== What you have to do ==
As the answer, set down the lines below from the one containing "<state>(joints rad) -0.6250" through the one containing "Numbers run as", exactly and inclusively, and no others.

== Records provided ==
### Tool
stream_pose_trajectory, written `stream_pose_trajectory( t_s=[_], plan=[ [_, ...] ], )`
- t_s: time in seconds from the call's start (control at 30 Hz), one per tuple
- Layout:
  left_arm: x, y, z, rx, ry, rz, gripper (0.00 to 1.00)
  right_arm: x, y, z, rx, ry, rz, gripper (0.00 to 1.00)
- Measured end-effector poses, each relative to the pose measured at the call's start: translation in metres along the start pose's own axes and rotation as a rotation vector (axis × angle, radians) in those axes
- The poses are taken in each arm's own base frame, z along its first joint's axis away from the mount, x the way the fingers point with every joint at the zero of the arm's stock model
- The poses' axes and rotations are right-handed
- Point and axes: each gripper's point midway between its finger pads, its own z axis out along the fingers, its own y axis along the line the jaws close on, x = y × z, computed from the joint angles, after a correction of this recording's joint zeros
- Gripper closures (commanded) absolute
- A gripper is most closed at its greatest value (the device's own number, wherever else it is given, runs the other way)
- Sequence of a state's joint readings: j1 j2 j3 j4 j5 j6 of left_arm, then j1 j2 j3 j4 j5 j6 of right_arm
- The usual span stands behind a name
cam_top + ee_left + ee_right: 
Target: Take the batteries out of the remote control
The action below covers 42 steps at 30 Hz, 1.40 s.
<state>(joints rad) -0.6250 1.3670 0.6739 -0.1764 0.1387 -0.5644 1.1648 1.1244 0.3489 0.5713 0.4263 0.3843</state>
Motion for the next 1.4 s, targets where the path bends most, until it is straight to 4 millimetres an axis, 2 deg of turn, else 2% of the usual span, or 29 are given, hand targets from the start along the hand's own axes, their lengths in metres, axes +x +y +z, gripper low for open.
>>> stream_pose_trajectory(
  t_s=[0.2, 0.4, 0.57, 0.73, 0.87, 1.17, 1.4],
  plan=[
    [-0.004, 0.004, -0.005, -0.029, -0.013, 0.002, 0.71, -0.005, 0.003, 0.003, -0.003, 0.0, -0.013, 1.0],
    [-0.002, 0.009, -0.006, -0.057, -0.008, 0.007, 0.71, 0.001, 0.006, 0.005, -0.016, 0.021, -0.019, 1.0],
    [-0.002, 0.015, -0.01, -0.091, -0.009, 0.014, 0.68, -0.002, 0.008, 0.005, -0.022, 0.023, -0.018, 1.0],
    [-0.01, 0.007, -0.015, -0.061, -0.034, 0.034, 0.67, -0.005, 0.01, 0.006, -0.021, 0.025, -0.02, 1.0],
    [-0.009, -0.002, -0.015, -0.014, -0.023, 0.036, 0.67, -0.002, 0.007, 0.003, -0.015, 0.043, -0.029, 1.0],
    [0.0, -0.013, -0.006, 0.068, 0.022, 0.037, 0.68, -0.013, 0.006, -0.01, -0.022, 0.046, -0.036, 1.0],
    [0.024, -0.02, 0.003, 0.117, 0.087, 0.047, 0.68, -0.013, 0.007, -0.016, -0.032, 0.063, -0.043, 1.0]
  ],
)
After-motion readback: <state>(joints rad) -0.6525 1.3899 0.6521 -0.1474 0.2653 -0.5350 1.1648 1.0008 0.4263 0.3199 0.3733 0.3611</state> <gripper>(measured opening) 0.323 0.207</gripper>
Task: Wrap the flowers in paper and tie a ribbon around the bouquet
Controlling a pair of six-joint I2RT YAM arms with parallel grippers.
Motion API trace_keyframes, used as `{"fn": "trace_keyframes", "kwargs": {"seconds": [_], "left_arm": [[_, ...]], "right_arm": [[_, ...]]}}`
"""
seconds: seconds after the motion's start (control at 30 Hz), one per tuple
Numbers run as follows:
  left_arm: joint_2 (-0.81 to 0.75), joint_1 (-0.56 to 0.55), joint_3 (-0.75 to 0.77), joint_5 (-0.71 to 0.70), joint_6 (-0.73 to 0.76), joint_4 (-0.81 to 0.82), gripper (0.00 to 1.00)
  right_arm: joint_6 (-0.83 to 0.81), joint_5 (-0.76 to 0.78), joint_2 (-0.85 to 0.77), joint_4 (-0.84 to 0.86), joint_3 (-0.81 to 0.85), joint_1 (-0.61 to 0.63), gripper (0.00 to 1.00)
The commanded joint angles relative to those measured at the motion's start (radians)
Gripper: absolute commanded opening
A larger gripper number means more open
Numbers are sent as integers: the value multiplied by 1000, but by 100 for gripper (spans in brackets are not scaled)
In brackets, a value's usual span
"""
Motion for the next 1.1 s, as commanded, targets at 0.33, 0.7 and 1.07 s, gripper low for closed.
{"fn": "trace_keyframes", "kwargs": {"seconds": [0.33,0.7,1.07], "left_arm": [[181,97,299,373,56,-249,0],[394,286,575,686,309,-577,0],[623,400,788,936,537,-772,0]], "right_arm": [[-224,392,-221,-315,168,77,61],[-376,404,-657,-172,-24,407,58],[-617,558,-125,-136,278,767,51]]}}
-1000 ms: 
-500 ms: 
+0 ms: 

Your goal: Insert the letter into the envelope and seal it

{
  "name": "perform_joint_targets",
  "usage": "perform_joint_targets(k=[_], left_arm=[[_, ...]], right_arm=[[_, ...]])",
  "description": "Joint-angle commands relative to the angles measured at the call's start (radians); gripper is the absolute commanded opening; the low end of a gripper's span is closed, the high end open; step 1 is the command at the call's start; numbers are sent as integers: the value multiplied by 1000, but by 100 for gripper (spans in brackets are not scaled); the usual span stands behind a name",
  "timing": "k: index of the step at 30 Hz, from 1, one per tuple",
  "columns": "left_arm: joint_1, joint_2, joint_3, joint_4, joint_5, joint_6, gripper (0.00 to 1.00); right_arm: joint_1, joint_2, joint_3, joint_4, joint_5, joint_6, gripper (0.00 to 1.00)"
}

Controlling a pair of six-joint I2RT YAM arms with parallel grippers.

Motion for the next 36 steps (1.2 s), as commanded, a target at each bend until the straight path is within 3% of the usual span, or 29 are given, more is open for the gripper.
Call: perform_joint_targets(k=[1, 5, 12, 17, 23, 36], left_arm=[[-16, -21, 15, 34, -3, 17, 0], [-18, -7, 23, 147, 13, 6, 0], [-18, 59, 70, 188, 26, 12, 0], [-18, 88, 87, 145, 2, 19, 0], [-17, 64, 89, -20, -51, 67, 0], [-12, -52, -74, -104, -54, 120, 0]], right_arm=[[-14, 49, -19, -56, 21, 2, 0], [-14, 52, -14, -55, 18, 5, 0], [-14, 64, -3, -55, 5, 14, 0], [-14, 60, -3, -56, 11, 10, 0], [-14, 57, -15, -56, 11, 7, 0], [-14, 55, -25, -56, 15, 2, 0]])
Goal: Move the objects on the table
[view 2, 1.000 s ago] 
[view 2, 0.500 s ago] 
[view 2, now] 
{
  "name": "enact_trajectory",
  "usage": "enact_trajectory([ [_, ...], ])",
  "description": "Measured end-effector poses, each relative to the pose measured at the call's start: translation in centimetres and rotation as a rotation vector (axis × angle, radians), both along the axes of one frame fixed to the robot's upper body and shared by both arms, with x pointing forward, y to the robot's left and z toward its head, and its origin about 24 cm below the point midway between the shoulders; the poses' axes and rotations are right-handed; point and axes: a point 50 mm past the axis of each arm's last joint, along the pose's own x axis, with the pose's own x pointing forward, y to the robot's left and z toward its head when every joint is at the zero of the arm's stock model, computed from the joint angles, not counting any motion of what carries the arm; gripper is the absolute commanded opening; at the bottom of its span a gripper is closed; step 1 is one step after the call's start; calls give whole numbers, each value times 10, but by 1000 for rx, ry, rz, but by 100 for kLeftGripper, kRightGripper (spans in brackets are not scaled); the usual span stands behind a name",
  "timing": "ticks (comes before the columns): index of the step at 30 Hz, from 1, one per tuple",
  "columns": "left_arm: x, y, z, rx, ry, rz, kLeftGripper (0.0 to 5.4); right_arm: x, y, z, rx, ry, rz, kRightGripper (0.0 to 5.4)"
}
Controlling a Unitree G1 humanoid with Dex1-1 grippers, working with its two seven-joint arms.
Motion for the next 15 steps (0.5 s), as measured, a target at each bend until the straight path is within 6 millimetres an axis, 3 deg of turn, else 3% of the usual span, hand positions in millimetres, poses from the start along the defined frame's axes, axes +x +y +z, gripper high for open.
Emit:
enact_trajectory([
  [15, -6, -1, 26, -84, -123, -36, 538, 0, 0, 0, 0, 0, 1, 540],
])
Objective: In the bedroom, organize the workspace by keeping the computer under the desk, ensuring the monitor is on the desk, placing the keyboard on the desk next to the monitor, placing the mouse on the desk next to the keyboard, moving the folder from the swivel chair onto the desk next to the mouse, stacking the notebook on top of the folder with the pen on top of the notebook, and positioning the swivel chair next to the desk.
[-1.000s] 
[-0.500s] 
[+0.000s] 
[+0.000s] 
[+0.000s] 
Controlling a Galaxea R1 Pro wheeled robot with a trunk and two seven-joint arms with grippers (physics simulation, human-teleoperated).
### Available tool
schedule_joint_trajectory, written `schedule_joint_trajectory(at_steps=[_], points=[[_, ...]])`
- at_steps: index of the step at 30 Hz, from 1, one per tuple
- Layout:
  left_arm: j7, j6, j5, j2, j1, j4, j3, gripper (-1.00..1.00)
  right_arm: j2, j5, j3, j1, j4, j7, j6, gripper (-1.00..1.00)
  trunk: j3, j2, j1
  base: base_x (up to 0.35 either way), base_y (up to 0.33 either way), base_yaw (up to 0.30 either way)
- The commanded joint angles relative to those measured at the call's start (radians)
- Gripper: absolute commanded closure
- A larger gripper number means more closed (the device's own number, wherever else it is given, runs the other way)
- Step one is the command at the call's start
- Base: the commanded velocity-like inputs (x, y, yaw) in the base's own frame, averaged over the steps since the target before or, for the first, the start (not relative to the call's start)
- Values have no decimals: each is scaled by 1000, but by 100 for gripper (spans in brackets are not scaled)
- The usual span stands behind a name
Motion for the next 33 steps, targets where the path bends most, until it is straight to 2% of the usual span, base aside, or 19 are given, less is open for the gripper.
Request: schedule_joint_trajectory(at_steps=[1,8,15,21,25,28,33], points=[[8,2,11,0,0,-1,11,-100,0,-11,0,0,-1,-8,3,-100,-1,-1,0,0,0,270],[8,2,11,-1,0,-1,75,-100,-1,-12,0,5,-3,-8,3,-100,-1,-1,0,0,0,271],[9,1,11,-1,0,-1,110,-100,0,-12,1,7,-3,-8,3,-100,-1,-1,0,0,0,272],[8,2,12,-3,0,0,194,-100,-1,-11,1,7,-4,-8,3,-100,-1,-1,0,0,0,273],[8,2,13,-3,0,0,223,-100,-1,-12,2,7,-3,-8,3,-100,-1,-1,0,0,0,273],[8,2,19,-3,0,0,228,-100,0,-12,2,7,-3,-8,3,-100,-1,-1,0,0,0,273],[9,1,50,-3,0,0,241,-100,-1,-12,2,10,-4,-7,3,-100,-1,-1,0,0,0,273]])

== Result below ==
<state>(joints rad) -0.6250 1.3670 0.6739 -0.1764 0.1387 -0.5644 1.1648 1.1244 0.3489 0.5713 0.4263 0.3843</state>
Motion for the next 1.4 s, targets where the path bends most, until it is straight to 4 millimetres an axis, 2 deg of turn, else 2% of the usual span, or 29 are given, hand targets from the start along the hand's own axes, their lengths in metres, axes +x +y +z, gripper low for open.
>>> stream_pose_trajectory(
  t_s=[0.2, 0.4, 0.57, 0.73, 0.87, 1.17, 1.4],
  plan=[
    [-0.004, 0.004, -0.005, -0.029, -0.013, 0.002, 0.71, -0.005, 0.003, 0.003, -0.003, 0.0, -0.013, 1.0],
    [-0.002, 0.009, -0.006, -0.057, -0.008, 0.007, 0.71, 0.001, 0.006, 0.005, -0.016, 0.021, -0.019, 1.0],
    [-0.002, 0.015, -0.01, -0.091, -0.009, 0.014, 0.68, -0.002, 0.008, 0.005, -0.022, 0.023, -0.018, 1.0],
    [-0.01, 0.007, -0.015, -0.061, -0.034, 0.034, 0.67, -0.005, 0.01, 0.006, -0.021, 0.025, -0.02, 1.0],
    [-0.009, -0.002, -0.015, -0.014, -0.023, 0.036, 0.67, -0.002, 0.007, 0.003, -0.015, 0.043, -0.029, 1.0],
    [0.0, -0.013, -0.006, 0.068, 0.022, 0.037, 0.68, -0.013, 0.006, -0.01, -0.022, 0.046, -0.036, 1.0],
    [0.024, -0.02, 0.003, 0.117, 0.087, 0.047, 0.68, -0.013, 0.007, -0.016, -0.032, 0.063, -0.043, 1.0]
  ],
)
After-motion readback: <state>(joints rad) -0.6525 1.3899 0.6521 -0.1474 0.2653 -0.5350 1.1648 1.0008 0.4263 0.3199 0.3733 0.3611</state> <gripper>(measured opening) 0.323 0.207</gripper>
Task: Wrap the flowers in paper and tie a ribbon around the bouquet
Controlling a pair of six-joint I2RT YAM arms with parallel grippers.
Motion API trace_keyframes, used as `{"fn": "trace_keyframes", "kwargs": {"seconds": [_], "left_arm": [[_, ...]], "right_arm": [[_, ...]]}}`
"""
seconds: seconds after the motion's start (control at 30 Hz), one per tuple
Numbers run as follows:

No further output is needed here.